Extract the CSV file from my Github Page and get all of the libraries that are needed for this assignment.
library(RCurl)
## Loading required package: bitops
library(dplyr)
##
## Attaching package: 'dplyr'
## The following objects are masked from 'package:stats':
##
## filter, lag
## The following objects are masked from 'package:base':
##
## intersect, setdiff, setequal, union
library(tidyr)
##
## Attaching package: 'tidyr'
## The following object is masked from 'package:RCurl':
##
## complete
URL <- getURL("https://raw.githubusercontent.com/DanielBrooks39/IS607/master/Week_5/Flight_Information.csv")
FlightData <- read.csv(text = URL, header = TRUE)
Gives names to the vectors that are in the data frame and add information to the table where there is a blank spot.
Create a Tidy dataset with the columns Airline, Info, Destinations and the total flights that were delayed or ontime for waech airline and destination
names(FlightData) <- c("Airline", "Info", "Los Angeles","Phoenix", "San Diego", "San Francisco", "Seattle")
FlightData$Airline[2] <- "Alaska"
FlightData$Airline[4] <- "AM West"
Tidy <- FlightData %>% gather("Destination", "Timing", 3:7)
Separate the full tidy dataset into delayed and ontime flights
Delay <- Tidy %>% filter(Info == "Delay")
OnTime <- Tidy %>% filter(Info == "OnTime"|Info == "Ontime")
Find the mean number of lfights per airline that is ontime and delayed
AvgDelay <- Delay %>% group_by(Airline) %>% summarise(mean = mean(Timing))
AvgDelay
## Source: local data frame [2 x 2]
##
## Airline mean
## (fctr) (dbl)
## 1 Alaska 100.2
## 2 AM West 157.4
AvgOntime <- OnTime %>% group_by(Airline) %>% summarise(mean = mean(Timing))
AvgOntime
## Source: local data frame [2 x 2]
##
## Airline mean
## (fctr) (dbl)
## 1 Alaska 654.8
## 2 AM West 1287.6
Find the mean number of flights that were ontime or delayed according to their destination
AvgDelay <- Delay %>% group_by(Destination) %>% summarise(mean = mean(Timing))
AvgDelay
## Source: local data frame [5 x 2]
##
## Destination mean
## (chr) (dbl)
## 1 Los Angeles 89.5
## 2 Phoenix 213.5
## 3 San Diego 42.5
## 4 San Francisco 115.5
## 5 Seattle 183.0
AvgOntime <- OnTime %>% group_by(Destination) %>% summarise(mean = mean(Timing))
AvgOntime
## Source: local data frame [5 x 2]
##
## Destination mean
## (chr) (dbl)
## 1 Los Angeles 595.5
## 2 Phoenix 2530.5
## 3 San Diego 297.5
## 4 San Francisco 411.5
## 5 Seattle 1021.0
Find the ratio between the avg number of flights that were ontime and the average number of flights that were delayed based on their destination
Joined <- inner_join(AvgDelay, AvgOntime, by = "Destination")
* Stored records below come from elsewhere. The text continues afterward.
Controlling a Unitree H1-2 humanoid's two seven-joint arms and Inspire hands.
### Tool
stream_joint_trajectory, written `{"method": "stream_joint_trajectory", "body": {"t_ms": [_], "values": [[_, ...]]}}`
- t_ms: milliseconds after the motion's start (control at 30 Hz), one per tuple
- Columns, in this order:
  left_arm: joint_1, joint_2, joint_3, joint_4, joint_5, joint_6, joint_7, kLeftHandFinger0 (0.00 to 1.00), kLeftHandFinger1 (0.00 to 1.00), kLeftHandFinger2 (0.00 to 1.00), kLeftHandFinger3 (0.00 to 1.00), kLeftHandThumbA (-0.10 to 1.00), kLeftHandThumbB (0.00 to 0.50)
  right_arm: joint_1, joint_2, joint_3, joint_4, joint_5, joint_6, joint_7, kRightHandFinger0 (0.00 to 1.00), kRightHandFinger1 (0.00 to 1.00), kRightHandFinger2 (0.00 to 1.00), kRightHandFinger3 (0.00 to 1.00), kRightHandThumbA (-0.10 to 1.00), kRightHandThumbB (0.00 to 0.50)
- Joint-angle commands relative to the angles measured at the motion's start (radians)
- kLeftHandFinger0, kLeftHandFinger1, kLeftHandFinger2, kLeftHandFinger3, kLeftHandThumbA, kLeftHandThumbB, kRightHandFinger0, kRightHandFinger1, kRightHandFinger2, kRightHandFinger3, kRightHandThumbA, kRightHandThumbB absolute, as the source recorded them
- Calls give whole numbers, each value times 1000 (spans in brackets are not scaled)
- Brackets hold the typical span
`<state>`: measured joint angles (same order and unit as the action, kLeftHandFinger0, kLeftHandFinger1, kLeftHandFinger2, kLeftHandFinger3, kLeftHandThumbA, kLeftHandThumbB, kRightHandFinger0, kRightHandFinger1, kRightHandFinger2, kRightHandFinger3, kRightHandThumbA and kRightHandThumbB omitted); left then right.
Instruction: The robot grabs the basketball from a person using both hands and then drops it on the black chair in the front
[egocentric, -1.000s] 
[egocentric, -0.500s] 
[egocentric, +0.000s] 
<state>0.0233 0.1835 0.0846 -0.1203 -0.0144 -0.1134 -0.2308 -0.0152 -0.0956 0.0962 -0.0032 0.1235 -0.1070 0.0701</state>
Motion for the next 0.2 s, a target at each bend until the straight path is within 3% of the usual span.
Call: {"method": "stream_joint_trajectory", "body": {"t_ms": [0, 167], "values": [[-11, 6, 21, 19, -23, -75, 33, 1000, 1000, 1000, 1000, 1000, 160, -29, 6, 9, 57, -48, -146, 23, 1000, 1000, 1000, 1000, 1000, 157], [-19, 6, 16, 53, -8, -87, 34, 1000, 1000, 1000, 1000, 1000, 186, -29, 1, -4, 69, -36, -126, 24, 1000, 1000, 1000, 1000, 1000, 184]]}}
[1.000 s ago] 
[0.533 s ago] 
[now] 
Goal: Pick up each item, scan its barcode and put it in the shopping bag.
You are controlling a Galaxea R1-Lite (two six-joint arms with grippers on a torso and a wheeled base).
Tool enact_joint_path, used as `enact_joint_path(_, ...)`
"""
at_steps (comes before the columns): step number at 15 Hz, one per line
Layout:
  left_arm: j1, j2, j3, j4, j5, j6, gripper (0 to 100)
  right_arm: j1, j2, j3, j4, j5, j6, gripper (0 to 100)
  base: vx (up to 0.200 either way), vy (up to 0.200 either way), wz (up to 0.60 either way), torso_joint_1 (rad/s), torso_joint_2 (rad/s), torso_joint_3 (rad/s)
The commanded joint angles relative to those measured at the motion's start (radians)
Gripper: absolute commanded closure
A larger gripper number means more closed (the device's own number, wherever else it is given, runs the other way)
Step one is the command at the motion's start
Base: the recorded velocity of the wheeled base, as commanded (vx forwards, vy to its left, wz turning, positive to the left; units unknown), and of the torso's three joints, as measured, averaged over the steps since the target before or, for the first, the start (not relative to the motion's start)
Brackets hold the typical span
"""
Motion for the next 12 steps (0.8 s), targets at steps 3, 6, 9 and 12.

names(Joined) <- c("Destination", "AvgDelay", "AvgOnTime")
DestInfo <- Joined %>% mutate("Ratio" = AvgOnTime/AvgDelay) %>% arrange(desc(Ratio))
DestInfo
## Source: local data frame [5 x 4]
##
## Destination AvgDelay AvgOnTime Ratio
## (chr) (dbl) (dbl) (dbl)
## 1 Phoenix 213.5 2530.5 11.852459
## 2 San Diego 42.5 297.5 7.000000
## 3 Los Angeles 89.5 595.5 6.653631
## 4 Seattle 183.0 1021.0 5.579235
## 5 San Francisco 115.5 411.5 3.562771
If I had to pick an airline to fly on, I would pick AM West, because their ratio of ontime flights to delayed flights is higher thatn Alaska. Also, I would pick Phoenix as my destination because their ratio is also the best compared to the other destinations.